• _Activity_: Search term "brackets": please show all lines in the listing that contain it.

• _Data extract_:

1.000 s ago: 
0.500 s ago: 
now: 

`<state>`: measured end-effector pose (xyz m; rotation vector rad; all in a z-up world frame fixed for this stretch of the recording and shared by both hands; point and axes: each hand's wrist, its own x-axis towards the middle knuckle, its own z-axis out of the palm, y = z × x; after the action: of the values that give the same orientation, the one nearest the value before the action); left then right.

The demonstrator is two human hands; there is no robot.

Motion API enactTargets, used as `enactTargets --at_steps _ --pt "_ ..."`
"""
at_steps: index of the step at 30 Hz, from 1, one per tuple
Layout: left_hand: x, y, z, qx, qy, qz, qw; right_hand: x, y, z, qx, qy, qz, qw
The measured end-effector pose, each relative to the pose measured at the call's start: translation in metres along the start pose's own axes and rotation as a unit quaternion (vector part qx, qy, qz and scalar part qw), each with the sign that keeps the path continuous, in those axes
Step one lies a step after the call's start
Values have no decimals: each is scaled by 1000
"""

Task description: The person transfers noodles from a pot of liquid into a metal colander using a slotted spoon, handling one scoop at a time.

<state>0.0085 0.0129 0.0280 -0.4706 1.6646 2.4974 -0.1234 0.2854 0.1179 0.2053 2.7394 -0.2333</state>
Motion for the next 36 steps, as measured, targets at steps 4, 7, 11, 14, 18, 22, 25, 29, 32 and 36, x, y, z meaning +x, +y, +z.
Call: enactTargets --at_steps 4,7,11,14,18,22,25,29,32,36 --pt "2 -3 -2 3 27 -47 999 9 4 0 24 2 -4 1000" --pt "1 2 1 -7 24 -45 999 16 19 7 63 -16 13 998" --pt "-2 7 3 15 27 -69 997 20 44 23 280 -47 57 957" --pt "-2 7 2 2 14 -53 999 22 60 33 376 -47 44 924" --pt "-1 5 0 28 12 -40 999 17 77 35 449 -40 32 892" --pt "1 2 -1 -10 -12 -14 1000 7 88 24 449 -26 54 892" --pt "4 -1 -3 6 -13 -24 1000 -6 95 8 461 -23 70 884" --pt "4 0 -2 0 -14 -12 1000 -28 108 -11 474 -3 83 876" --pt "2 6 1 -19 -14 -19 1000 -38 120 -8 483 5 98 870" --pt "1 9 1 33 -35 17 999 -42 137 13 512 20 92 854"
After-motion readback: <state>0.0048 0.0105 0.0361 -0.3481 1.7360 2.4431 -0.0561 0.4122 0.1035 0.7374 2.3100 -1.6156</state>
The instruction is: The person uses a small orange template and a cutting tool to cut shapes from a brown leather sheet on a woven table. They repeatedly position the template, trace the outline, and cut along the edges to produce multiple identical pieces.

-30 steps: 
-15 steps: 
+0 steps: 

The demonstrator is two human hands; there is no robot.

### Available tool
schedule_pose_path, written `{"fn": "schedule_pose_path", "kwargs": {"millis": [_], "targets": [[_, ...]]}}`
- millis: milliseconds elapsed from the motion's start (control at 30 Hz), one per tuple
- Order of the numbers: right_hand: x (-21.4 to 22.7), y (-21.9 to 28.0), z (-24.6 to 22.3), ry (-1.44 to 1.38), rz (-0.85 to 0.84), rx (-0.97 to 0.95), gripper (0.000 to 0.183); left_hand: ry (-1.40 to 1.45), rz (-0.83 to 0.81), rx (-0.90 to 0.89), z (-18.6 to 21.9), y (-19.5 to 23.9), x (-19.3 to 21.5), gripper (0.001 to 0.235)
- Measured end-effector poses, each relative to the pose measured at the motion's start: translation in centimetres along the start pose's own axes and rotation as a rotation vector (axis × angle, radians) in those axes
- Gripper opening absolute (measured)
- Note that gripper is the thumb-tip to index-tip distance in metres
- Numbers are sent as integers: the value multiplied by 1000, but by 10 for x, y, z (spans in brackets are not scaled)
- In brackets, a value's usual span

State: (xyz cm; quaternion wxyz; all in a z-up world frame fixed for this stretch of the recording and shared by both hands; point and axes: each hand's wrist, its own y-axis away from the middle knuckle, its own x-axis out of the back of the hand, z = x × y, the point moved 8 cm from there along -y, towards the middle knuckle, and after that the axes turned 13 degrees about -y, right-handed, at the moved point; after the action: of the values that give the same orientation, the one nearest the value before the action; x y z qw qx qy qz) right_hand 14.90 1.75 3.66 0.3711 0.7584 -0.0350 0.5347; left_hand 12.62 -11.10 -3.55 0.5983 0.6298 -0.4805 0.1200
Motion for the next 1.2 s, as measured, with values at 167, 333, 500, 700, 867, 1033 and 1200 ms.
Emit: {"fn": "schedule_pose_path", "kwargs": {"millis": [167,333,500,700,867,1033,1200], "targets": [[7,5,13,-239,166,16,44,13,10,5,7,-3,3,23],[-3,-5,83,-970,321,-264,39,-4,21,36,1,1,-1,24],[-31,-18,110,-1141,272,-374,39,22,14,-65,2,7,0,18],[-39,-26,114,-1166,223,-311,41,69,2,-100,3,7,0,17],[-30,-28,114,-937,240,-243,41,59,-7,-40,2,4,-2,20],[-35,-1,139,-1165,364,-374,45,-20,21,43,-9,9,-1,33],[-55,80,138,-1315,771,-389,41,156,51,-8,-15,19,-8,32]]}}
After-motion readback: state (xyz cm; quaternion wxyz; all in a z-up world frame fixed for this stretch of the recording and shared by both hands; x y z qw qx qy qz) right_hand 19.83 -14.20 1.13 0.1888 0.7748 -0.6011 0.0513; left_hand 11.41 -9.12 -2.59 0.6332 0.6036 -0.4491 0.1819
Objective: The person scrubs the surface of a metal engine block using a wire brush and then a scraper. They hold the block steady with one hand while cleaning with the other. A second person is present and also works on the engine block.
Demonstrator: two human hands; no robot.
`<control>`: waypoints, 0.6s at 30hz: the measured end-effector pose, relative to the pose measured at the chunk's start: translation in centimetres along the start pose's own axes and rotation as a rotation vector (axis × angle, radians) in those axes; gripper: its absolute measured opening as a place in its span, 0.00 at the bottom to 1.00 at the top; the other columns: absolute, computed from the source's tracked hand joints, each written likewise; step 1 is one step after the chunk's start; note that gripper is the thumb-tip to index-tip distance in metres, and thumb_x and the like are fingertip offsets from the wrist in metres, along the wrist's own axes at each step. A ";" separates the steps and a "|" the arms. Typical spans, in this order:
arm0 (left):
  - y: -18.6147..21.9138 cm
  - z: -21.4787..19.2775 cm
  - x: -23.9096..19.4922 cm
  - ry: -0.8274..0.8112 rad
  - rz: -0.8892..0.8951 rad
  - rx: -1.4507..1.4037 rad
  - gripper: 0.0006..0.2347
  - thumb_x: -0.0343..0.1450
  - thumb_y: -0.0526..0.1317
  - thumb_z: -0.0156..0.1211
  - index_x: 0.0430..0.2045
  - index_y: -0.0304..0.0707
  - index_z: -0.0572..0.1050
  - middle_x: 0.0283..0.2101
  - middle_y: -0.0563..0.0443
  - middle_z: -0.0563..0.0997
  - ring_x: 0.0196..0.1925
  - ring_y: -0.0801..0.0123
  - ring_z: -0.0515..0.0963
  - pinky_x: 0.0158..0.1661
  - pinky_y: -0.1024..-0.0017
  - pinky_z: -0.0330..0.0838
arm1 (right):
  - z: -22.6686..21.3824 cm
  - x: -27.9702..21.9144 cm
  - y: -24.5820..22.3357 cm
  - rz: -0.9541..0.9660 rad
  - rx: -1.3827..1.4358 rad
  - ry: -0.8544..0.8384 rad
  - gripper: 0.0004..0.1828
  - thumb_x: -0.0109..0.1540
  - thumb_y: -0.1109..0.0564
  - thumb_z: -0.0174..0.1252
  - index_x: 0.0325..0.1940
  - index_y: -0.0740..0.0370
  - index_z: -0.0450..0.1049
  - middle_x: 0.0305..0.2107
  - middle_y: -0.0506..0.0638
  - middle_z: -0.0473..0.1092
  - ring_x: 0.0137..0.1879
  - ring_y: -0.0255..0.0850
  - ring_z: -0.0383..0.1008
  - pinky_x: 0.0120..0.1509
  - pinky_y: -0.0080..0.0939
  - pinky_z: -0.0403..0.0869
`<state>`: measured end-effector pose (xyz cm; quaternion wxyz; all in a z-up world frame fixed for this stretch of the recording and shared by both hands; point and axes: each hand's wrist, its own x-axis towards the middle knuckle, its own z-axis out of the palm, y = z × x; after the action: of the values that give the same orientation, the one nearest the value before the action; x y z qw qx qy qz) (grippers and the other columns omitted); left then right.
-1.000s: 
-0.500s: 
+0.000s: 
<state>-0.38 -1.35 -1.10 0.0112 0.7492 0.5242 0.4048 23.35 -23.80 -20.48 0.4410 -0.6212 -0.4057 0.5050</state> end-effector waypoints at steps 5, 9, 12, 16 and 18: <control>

• _Written solution_:
- Numbers are sent as integers: the value multiplied by 1000, but by 10 for x, y, z (spans in brackets are not scaled)
- In brackets, a value's usual span

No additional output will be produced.